Zentrales Thema im politischen Berlin war diese Woche die Sondersitzung des Deutschen Bundestages mit der Frage ob über ein drittes Hilfspaket für Griechenland verhandelt werden soll. Es wurde ausdrücklich nicht darüber entschieden, ob Griechenland neues Geld aus dem „Euro-Stabilisierungsfonds“ (ESM) bekommt, sondern über die Frage, ob die Bundesregierung das Mandat bekommt, über Hilfen aus dem ESM verbindlich zu verhandeln. Sollte es zu einem Verhandlungsmandat kommen, so muss das dann verhandelte Ergebnis dem Bundestag erneut zur Abstimmung vorgelegt werden, bevor es zu einer Auszahlung kommen kann.
Niemand hat sich die Entscheidung leicht gemacht. Für mich ist eine Zustimmung zu der Aufnahme von Verhandlungen über Hilfen aus dem Euro-Stabilisierungsfonds derzeit nicht möglich, weil bereits die formalen Voraussetzungen fehlen.
Zentrale Voraussetzung für die Gewährung von Hilfen ist nach dem ESM-Vertrag ausdrücklich und unabdingbar die Stabilität des gesamten Euro-Währungsraums. Die Griechische Wirtschaftsleistung beträgt 1,77 % der gesamten Wirtschaftsleistung der Eurozone. Griechenland hat zudem wenige außenwirtschaftliche Verflechtungen. Die minimale und gelassene Reaktion der Märkte nach dem Ausstieg der griechischen Regierung aus den Verhandlungen zum zweiten Rettungspaket und der Veröffentlichung von Vorschlägen zum Ausscheiden Griechenlands aus der Euro-Zone hat gezeigt, dass unabsehbare Turbulenzen an den Börsen, die zur Instabilität der Euro-Zone führen würden, ausgeschlossen werden können.
Eine Ansteckungsgefahr für andere stark verschuldete EU-Länder, die derzeit oder in der Vergangenheit zum Teil auch auf Kredite angewiesen sind oder waren und damit eine indirekte oder perspektivische Gefährdung des Euro, sehe ich ebenfalls nicht. Überall außerhalb Griechenlands wurden mit großer Entschlossenheit notwendige Strukturreformen umgesetzt und schmerzhafte Sparentscheidungen umgesetzt. Keines der anderen betroffenen Länder hat vergleichbare Probleme in den Bereichen Staatlichkeit und Steuererhebung sowie bei den fehlenden zentralen Strukturreformen wie Griechenland.

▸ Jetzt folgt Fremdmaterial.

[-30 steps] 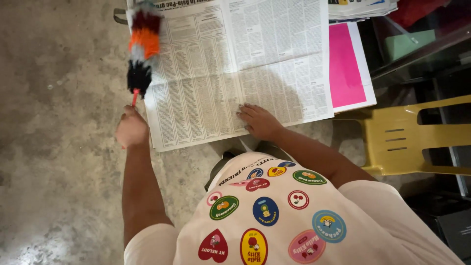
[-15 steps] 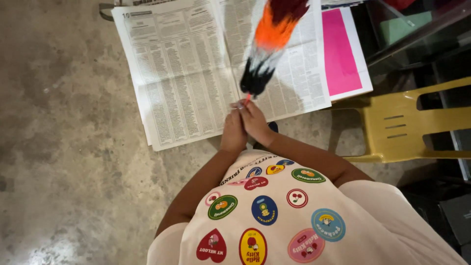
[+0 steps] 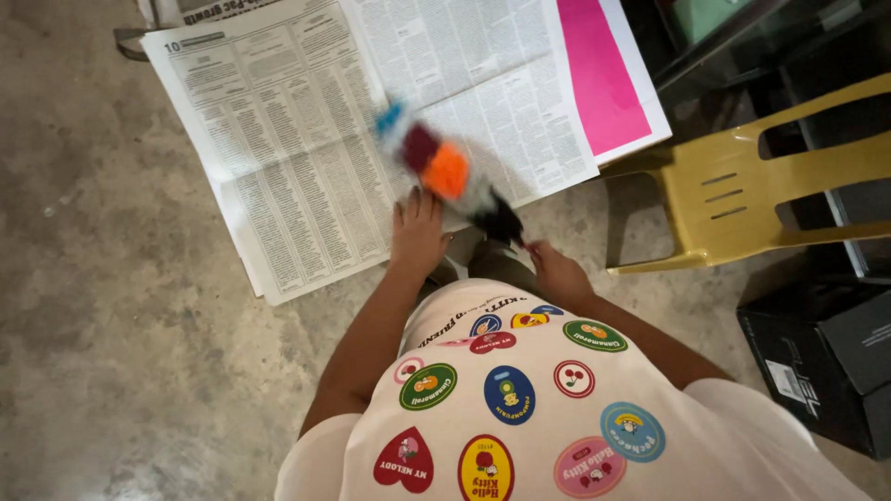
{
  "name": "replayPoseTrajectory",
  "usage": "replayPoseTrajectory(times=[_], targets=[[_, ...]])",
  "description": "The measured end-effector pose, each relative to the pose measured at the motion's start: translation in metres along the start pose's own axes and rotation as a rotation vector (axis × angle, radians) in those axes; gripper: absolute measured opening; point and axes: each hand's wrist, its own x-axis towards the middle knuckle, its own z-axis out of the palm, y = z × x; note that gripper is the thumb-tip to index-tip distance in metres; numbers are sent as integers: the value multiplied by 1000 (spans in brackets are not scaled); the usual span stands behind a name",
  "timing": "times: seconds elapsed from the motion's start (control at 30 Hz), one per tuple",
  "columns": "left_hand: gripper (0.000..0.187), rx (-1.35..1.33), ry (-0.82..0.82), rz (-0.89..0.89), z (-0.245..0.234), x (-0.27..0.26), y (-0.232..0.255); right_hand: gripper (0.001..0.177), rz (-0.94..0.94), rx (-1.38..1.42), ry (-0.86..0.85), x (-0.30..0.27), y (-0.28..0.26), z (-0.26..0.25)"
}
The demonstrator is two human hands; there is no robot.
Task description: Dusting a stack of newspapers on a desk using a feather duster.
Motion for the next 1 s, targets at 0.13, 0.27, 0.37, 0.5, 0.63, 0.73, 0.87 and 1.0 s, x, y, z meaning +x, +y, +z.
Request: replayPoseTrajectory(times=[0.13,0.27,0.37,0.5,0.63,0.73,0.87,1.0], targets=[[81,-20,24,23,3,-3,1,36,-50,-142,160,15,74,25],[83,41,57,41,5,-3,1,32,132,-215,601,58,161,47],[81,13,-16,38,-10,-4,1,27,266,277,559,21,100,10],[83,-11,-83,36,-16,-1,2,36,-133,452,511,-3,37,2],[84,-42,-127,33,-21,-2,2,44,-93,173,126,-27,-25,-36],[76,5,-106,45,-14,1,-1,46,-180,-113,158,17,32,-7],[82,19,-105,39,-40,-4,3,41,-37,-222,564,92,150,43],[79,45,-140,29,-38,-11,6,24,277,293,676,106,173,28]])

Auch die Voraussetzungen der Schuldentragfähigkeit sowie die Ermittlung des Finanzierungsbedarfs sind meinem Ermessen nach nicht ausreichend erfüllt. Eine demokratische Europäsche Union kann nur dann funktionieren und wird nur dann von den Bürgerinnen und Bürgern getragen und akzeptiert, wenn sich politisches Handeln an Regeln und Verträge hält. Die Solidarität mit dem griechischen Volk seitens der Europäischen Union wird fortbestehen. Maßnahmen, wie die wirtschaftliche Förderung Griechenlands durch Hilfen aus dem Strukturfonds des EU-Haushaltes oder humanitäre Hilfeleistungen wurden und werden weiterhin gewährt.
Ich habe größten Respekt vor der Verhandlungsleistung von Bundeskanzlerin Angela Merkel und Bundesfinanzminister Wolfgang Schäuble im Sinne gesamteuropäischer und deutscher Interessen. Der vorgeschlagene freiwillige vorübergehende Austritt Griechenlands aus dem Euro muss auch weiterhin eine Option bleiben. Neben den Zweifeln an der formalen Zulässigkeit von ESM-Hilfen fehlt mir persönlich aber das Vertrauen in die Umsetzungsbereitschaft von Reformen der griechischen Regierung. Als überzeugte Europäerin glaube ich auch, dass Hilfen aus dem ESM derzeit falsche Anreize setzen, weil sie indirekt von der Währungs- in eine Haftungs- und schließlich in eine Transferunion führen und dass dadurch extreme Linke und extreme Rechte in allen europäischen Ländern massiven Zulauf erhalten könnten.